Just as surely as the stock market falls, the political system crashes. This is the result of the new boom-bust cycle of unlimited electioneering courtesy of Anthony Kennedy, John Roberts, Antonin Scalia, Clarence Thomas, and Samuel Alito — the five Justices who overturned the campaign laws.

Americans on both the conservative and liberal side are furious, and for good reason. The star candidate of the 2016 campaign, Jeb Bush, flops like a pancake onto the floor despite his warchest with the most outside money in history — and the rest of the field had to be so crazy to rise up to the level of presidential candidate that none of them can be sold anymore. All the promotion in the world won’t sell rotten eggs either. So Donald Trump catches on like wildfire, and no amount of money can stop him.

On the other side, a “socialist” insurgent who is not even a member of the official party gives the chosen candidate a run for her money. The anointed candidate squeaks out a victory as the corporate media does a complete about-face: perhaps for the first time during the two year cycle, Hillary Clinton’s coverage goes net positive.


Pundits fabricate a new reality with two major points of propaganda. First, the media supports the Democrats, and second, campaign funding does not decide elections. Neither of these things are true, but the narrative must continue.

First, the media does not support Democrats. This is the same media that promoted plainly false charges against Iraq about its stockpiles of weapons of mass destruction (WMDs). Rather, the media supports war. The presidential candidate of the Democratic Party has long been a major war supporter, even while others were noting the plain and blatant LIES about WMDs. In this election, and given the anti-war rhetoric of Donald Trump, the Democratic candidate appears to have suddenly become the establishment favorite.

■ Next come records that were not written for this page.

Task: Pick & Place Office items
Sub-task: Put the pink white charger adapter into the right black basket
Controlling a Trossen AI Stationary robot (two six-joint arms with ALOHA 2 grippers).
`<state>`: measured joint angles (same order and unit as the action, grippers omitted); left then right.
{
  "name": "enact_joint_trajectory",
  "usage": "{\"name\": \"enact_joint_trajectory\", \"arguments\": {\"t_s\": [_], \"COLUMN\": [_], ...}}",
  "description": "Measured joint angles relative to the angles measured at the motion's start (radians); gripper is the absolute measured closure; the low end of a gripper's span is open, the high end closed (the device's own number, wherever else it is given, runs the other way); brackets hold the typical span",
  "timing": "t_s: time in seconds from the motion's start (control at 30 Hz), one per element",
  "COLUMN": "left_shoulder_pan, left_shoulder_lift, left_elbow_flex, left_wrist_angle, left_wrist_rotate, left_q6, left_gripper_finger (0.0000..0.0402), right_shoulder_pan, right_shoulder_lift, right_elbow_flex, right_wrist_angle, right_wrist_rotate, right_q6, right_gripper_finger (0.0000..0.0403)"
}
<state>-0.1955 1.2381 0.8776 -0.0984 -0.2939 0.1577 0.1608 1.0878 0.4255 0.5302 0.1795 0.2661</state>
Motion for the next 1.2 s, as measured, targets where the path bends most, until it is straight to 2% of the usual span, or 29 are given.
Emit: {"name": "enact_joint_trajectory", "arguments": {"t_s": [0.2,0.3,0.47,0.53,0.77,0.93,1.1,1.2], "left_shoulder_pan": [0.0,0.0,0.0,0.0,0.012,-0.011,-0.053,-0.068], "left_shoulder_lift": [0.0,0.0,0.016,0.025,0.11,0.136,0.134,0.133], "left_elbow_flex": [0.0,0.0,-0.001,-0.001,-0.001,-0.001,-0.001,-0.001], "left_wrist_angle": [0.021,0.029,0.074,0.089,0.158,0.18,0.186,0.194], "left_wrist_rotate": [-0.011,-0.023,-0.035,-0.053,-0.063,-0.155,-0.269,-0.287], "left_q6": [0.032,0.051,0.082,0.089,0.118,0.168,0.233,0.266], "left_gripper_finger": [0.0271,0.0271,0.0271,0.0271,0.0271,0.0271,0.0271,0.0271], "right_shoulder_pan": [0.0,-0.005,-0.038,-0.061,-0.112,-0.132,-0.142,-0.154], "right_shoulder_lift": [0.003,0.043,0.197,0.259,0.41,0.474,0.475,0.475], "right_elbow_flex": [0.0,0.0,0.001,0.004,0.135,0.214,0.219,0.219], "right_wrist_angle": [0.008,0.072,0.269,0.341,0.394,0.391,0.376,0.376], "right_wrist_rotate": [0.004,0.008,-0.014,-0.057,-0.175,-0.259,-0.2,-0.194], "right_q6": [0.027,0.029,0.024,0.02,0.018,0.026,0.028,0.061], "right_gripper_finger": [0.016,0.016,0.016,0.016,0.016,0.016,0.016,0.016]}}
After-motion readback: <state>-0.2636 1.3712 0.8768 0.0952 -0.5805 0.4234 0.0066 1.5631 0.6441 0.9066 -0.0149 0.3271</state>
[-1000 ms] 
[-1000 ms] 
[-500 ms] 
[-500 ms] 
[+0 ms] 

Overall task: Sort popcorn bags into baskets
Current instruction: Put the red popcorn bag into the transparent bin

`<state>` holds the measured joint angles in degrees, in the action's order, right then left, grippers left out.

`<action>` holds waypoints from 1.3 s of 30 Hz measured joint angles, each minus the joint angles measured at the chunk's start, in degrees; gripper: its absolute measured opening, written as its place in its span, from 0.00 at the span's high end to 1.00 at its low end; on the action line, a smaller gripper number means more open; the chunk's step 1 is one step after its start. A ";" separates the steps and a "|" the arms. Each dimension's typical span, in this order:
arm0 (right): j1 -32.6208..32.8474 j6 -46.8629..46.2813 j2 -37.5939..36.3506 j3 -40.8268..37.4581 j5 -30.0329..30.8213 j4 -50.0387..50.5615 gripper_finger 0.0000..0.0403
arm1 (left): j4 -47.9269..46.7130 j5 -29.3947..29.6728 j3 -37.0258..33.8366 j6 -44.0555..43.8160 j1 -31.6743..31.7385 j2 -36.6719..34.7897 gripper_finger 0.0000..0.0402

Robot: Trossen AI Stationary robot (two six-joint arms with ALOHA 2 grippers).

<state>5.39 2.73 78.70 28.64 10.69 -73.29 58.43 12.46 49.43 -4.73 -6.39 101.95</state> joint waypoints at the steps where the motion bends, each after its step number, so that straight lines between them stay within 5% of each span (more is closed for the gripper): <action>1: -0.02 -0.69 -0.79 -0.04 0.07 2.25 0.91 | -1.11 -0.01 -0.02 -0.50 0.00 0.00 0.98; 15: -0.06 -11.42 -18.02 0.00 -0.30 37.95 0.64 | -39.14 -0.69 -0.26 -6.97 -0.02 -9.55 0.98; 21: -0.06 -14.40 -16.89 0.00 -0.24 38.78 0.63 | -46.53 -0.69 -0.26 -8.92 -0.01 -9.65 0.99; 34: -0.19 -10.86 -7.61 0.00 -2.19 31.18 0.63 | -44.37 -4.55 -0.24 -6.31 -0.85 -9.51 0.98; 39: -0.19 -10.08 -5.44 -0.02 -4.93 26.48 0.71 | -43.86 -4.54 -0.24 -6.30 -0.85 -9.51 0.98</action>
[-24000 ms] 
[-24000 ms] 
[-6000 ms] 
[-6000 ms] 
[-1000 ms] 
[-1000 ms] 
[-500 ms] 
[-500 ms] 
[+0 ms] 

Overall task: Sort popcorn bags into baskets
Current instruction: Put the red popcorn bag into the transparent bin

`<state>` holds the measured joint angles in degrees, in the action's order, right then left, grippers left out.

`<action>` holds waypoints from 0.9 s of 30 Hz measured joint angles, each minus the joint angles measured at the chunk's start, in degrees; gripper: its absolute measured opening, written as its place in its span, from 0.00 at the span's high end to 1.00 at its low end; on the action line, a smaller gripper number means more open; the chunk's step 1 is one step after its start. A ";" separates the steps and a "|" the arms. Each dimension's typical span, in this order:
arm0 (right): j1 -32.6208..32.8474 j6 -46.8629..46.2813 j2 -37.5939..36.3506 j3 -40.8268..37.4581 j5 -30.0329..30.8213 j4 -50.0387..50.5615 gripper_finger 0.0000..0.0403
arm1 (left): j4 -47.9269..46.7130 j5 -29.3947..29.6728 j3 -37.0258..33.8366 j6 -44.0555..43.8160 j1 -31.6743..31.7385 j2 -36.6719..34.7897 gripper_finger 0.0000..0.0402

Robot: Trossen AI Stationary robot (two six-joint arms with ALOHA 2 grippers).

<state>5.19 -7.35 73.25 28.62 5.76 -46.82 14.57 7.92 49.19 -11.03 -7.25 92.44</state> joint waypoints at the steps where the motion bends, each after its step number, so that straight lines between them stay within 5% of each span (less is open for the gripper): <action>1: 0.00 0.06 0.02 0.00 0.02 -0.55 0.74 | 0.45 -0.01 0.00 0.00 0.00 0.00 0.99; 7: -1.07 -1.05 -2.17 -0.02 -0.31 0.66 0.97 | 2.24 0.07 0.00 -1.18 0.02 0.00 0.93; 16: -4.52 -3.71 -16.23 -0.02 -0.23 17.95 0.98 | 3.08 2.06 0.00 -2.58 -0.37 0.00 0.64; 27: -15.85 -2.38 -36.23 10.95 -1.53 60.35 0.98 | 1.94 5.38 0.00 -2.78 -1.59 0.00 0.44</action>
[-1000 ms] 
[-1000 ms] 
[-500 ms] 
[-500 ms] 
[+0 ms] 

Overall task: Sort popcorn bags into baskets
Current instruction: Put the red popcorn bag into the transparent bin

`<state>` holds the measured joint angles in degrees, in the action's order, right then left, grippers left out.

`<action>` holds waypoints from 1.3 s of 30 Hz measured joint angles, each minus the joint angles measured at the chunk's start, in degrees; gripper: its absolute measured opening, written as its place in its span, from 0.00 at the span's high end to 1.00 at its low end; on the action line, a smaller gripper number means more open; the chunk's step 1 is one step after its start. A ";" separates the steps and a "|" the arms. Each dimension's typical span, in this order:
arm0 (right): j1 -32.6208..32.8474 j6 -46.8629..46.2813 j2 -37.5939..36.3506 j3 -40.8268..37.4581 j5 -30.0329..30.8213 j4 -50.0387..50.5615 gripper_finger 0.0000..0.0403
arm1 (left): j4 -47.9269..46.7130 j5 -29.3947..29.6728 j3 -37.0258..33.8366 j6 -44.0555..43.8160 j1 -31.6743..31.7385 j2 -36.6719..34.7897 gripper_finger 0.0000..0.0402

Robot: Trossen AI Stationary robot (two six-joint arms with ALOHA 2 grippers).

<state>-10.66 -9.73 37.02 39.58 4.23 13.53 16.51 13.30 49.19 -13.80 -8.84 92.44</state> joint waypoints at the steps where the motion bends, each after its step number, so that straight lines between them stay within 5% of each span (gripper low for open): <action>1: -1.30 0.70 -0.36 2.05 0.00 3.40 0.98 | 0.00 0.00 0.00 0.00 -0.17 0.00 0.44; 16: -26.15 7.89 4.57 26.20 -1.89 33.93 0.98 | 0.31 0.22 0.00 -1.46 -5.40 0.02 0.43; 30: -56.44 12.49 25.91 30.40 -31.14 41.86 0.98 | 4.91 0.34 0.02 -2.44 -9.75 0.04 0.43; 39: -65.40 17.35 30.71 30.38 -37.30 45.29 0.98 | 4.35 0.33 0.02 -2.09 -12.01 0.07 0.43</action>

Second, campaign funding has always been one of the main indicators to decide elections, with incumbency the other major determinant. This year is anomalous only for the presidential election and only because the pool of candidates pandered to the whims of the Super PACs to such an extreme that they went bust. Just as the stock market returned to record highs after the 2008 crash, the unregulated money will be back again to control the presidential candidates more tightly.


In the meantime, those vast sums of money will not be wasted — they will be used to push for an even more wealth-friendly Congress and spent in state and other elections. Until the Super PAC funding sources regroup and do it all again, the boom-bust cycle of electioneering is the new normal — just as certainly as the stock market will crash.